The task => Your answer should consist only of the lines below from the one with "Put point(s) on the orange" through the one with "Put point(s) on the small pink", copied exactly.
*** Block opens ***
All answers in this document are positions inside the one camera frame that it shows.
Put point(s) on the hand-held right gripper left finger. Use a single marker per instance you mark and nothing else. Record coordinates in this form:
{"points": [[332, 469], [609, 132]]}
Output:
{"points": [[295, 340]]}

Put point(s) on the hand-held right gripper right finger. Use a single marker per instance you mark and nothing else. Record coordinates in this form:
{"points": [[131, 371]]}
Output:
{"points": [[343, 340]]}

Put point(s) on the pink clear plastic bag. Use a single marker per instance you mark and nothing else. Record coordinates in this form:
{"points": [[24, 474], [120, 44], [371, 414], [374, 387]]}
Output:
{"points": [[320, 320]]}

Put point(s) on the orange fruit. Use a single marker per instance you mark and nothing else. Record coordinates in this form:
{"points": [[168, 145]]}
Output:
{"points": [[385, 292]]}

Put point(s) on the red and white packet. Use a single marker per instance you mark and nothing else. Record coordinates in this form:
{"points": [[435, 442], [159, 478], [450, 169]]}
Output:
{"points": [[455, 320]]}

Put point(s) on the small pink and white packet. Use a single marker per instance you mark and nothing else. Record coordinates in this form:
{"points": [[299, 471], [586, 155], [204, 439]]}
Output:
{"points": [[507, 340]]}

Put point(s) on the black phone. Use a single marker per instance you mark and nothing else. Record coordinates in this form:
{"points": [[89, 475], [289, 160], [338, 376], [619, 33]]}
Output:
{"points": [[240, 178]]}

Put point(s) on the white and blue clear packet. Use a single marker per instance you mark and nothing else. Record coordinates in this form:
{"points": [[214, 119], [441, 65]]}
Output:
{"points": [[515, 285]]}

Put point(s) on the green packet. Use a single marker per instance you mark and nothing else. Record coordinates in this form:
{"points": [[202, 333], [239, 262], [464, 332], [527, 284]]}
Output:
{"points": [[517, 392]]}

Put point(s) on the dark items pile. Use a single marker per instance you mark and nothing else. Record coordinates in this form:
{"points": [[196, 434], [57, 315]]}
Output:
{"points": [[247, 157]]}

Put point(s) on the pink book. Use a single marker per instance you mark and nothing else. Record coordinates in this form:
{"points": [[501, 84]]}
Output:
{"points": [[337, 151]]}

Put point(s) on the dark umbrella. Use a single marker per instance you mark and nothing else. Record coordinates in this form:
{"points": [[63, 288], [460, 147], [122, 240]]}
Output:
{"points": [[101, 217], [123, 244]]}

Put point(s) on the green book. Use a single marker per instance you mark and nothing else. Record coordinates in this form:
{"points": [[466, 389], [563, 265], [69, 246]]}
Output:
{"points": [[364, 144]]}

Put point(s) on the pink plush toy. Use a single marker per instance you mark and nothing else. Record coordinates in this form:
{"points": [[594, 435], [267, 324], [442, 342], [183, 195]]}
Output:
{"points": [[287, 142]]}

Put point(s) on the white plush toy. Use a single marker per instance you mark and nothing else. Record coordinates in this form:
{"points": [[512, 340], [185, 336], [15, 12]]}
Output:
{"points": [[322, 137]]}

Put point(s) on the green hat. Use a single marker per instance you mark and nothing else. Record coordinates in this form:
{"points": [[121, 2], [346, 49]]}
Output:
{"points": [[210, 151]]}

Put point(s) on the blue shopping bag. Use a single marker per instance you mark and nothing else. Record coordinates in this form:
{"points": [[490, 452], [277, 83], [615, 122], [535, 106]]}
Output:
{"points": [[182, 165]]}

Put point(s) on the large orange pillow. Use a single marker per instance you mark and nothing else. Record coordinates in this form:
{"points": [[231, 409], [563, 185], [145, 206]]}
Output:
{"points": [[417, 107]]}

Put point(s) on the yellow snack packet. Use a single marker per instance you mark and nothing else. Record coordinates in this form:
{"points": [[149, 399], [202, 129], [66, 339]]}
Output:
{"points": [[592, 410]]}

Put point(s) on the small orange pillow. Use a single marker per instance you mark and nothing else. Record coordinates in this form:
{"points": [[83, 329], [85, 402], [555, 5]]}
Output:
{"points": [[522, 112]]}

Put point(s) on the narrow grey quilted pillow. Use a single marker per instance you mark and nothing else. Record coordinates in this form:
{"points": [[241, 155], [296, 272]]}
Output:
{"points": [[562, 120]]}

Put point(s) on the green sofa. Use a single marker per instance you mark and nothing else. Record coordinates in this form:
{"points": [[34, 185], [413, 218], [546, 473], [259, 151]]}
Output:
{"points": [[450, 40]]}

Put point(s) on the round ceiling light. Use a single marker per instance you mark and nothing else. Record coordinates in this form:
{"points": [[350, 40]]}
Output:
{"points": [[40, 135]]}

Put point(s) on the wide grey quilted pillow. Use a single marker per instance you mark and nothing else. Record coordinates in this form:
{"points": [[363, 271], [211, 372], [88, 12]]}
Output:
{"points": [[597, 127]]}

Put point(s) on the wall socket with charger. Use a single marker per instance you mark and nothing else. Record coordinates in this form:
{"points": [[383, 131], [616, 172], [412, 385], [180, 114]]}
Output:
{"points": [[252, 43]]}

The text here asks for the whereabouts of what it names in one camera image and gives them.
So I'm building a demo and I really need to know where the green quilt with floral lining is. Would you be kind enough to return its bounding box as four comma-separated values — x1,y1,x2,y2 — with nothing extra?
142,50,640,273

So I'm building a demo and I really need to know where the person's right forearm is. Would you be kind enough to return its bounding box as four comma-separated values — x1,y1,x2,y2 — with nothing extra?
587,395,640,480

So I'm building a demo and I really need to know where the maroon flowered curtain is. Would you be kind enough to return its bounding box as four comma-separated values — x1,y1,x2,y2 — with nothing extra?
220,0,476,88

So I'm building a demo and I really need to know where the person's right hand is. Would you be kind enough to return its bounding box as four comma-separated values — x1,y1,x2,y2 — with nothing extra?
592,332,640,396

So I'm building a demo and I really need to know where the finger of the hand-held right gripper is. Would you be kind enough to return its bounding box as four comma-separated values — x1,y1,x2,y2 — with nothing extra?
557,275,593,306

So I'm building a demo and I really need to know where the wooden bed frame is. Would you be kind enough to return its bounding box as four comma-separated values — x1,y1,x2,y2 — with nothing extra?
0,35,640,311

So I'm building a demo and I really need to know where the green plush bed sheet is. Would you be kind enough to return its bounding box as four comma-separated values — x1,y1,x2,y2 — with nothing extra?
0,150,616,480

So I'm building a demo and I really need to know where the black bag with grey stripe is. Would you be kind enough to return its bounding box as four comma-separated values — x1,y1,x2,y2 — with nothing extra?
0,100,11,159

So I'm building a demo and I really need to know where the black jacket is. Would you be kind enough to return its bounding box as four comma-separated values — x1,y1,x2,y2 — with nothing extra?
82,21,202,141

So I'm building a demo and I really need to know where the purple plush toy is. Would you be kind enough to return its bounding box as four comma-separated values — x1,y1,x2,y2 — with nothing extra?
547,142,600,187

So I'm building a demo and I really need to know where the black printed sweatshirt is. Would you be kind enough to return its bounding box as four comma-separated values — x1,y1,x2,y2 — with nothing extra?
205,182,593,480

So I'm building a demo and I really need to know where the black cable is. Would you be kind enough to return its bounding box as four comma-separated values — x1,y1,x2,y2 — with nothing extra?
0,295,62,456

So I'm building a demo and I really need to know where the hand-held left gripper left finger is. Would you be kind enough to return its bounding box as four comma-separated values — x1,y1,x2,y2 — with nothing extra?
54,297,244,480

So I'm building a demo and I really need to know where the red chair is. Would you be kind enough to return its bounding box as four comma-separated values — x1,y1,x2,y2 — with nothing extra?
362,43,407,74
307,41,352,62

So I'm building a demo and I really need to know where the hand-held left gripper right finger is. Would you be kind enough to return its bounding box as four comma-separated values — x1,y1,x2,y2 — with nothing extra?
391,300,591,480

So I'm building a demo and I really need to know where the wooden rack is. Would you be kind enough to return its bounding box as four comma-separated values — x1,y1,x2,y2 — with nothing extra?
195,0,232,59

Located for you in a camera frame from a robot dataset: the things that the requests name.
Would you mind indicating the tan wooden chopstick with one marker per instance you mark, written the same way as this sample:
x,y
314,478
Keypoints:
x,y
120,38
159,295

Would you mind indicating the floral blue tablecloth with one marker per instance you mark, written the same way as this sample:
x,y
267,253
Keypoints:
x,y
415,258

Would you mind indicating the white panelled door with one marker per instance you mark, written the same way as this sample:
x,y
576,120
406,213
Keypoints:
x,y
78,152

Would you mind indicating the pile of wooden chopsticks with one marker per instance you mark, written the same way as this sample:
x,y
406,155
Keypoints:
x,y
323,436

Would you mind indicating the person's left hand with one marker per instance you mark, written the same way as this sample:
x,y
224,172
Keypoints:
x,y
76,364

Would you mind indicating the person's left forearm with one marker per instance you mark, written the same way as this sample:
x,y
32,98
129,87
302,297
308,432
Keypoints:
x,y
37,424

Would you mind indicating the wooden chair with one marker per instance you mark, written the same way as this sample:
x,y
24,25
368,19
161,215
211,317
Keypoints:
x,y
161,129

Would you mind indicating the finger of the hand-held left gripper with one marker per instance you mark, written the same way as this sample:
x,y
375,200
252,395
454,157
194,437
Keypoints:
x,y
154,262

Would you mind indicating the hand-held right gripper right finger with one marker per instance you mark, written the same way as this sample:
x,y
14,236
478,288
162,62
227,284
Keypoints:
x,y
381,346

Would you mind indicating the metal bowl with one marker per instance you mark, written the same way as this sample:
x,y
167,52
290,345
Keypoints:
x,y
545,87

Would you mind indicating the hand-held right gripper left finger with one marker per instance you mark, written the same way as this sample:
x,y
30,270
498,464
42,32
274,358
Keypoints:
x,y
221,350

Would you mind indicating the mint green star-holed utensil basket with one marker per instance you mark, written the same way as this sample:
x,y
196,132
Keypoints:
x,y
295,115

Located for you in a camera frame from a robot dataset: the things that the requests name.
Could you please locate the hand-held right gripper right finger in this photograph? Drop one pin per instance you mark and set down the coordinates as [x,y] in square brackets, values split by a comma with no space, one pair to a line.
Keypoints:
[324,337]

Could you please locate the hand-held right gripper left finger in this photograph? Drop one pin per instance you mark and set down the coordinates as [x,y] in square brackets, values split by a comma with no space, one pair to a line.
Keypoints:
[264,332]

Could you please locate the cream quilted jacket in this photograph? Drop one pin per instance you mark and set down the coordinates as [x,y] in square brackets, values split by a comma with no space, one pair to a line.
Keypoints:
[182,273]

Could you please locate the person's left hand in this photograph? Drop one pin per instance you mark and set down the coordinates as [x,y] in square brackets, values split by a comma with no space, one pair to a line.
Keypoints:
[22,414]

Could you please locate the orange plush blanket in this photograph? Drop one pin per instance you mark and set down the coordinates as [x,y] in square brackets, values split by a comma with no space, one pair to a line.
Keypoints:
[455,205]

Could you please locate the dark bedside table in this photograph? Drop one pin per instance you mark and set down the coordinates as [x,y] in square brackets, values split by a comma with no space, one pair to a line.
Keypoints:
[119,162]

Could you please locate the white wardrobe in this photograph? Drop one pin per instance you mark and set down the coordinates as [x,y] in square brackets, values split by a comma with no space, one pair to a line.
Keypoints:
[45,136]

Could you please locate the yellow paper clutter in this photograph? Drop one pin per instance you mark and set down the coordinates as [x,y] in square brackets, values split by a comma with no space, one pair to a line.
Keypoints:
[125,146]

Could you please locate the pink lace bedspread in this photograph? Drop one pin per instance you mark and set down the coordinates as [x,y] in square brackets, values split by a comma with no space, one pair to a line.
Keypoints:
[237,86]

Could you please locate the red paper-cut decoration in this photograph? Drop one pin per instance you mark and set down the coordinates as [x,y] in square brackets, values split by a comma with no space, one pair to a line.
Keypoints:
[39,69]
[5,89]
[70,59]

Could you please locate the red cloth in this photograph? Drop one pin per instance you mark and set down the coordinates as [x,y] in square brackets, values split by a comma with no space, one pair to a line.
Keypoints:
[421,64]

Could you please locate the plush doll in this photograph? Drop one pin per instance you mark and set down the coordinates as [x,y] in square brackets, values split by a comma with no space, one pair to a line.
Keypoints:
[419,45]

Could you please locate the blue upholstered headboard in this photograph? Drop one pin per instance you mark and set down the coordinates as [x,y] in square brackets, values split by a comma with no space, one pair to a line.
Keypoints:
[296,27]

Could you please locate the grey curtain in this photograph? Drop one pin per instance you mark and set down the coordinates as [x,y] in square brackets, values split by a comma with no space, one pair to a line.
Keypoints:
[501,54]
*** Block closes ***
Task result =>
Put point(s) on the orange fruit. Use a single marker per instance you mark and nothing else. Record coordinates in this form:
{"points": [[168, 145]]}
Output:
{"points": [[385, 292]]}

Put point(s) on the red and white packet. Use a single marker per instance you mark and nothing else. Record coordinates in this form:
{"points": [[435, 442], [159, 478], [450, 169]]}
Output:
{"points": [[455, 320]]}

Put point(s) on the small pink and white packet. Use a single marker per instance you mark and nothing else. Record coordinates in this form:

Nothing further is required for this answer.